Would you return, word for word, the lines running from the one with "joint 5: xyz" to the final line of the listing below, pictures omitted?

_COLLECTED DATA:_
···
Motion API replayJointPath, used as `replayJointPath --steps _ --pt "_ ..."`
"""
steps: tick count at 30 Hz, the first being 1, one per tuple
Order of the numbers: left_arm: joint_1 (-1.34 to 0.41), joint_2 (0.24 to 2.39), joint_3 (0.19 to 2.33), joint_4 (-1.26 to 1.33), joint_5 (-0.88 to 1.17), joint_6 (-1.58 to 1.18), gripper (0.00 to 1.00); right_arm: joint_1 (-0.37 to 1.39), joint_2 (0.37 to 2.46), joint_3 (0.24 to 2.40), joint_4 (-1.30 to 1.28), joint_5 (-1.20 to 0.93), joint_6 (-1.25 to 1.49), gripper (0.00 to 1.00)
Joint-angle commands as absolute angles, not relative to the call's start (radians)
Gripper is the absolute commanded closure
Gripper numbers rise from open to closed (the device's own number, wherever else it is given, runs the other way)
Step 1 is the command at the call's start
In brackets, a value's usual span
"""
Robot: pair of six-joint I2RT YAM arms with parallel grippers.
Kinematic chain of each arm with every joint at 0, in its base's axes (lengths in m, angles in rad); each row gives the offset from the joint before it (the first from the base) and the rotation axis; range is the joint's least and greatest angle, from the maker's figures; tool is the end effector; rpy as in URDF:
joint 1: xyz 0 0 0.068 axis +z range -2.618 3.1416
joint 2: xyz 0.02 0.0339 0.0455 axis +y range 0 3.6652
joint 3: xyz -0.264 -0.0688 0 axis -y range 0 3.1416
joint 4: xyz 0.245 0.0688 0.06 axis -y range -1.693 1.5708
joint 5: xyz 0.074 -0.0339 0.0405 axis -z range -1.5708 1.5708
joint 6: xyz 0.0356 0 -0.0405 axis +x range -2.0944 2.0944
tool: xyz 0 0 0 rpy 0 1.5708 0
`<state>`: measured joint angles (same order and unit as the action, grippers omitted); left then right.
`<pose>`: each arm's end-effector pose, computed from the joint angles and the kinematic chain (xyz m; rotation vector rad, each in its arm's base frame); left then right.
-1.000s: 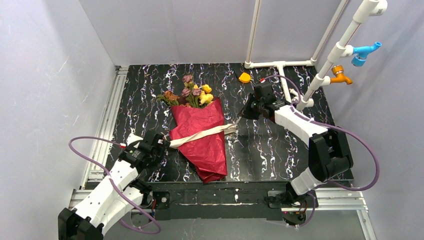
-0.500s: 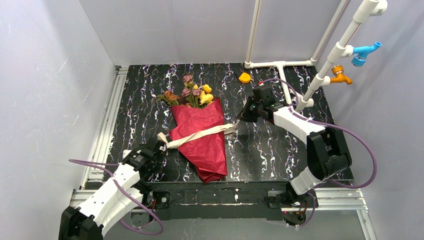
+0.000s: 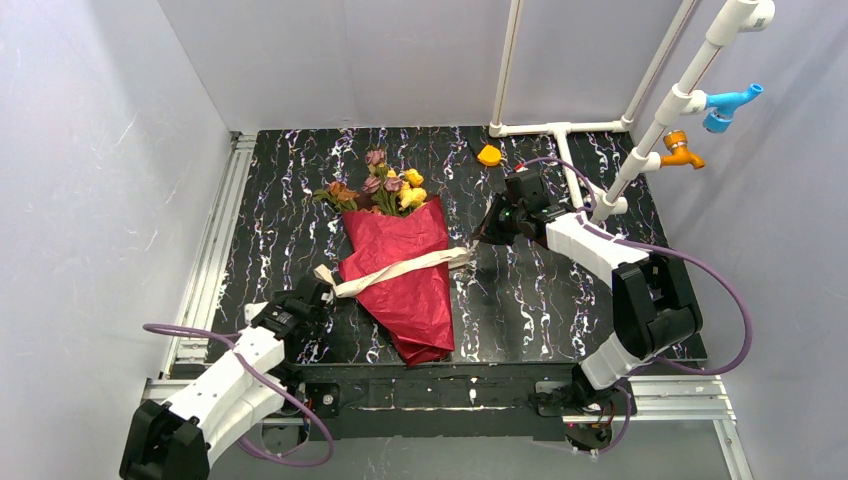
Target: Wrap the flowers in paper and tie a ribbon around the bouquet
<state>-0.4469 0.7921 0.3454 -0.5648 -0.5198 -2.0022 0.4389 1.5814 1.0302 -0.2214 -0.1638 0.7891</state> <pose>0.1313 -0.0433 0.1608 -1.8431 1.6066 -0.4386 0.3063 0.1502 0.2241 0.3462 2.4480 0.7661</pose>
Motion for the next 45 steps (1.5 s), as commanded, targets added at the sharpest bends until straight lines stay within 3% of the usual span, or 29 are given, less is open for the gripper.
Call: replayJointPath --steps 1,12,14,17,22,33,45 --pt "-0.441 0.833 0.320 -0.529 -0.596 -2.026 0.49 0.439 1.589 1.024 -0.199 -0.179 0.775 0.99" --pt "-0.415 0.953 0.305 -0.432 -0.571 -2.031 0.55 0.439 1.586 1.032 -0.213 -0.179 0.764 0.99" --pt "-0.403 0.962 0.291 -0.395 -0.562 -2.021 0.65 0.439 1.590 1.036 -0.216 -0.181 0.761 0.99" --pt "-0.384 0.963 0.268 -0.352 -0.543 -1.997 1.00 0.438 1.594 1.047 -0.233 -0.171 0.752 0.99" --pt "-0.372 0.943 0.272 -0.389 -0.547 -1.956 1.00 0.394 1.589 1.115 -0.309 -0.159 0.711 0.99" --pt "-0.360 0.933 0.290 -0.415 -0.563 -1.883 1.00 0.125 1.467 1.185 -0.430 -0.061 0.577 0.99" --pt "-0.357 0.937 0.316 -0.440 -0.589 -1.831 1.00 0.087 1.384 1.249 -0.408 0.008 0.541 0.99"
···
_ANSWER AREA:_
joint 5: xyz 0.074 -0.0339 0.0405 axis -z range -1.5708 1.5708
joint 6: xyz 0.0356 0 -0.0405 axis +x range -2.0944 2.0944
tool: xyz 0 0 0 rpy 0 1.5708 0
`<state>`: measured joint angles (same order and unit as the action, grippers omitted); left then right.
`<pose>`: each arm's end-effector pose, computed from the joint angles and the kinematic chain (xyz m; rotation vector rad, each in its arm's base frame); left then right.
-1.000s: 
-0.500s: 
+0.000s: 
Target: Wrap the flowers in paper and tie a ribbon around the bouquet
<state>-0.4469 0.7921 0.3454 -0.5648 -0.5198 -2.0022 0.4389 1.5814 1.0302 -0.2214 -0.1638 0.7891</state> <pose>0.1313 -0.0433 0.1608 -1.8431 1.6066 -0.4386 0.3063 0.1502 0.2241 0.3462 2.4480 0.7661</pose>
Motion for the next 45 steps (1.5 s), as commanded, targets added at the sharpest bends until straight lines stay within 3% of the usual span, or 29 are given, less is open for the gripper.
Call: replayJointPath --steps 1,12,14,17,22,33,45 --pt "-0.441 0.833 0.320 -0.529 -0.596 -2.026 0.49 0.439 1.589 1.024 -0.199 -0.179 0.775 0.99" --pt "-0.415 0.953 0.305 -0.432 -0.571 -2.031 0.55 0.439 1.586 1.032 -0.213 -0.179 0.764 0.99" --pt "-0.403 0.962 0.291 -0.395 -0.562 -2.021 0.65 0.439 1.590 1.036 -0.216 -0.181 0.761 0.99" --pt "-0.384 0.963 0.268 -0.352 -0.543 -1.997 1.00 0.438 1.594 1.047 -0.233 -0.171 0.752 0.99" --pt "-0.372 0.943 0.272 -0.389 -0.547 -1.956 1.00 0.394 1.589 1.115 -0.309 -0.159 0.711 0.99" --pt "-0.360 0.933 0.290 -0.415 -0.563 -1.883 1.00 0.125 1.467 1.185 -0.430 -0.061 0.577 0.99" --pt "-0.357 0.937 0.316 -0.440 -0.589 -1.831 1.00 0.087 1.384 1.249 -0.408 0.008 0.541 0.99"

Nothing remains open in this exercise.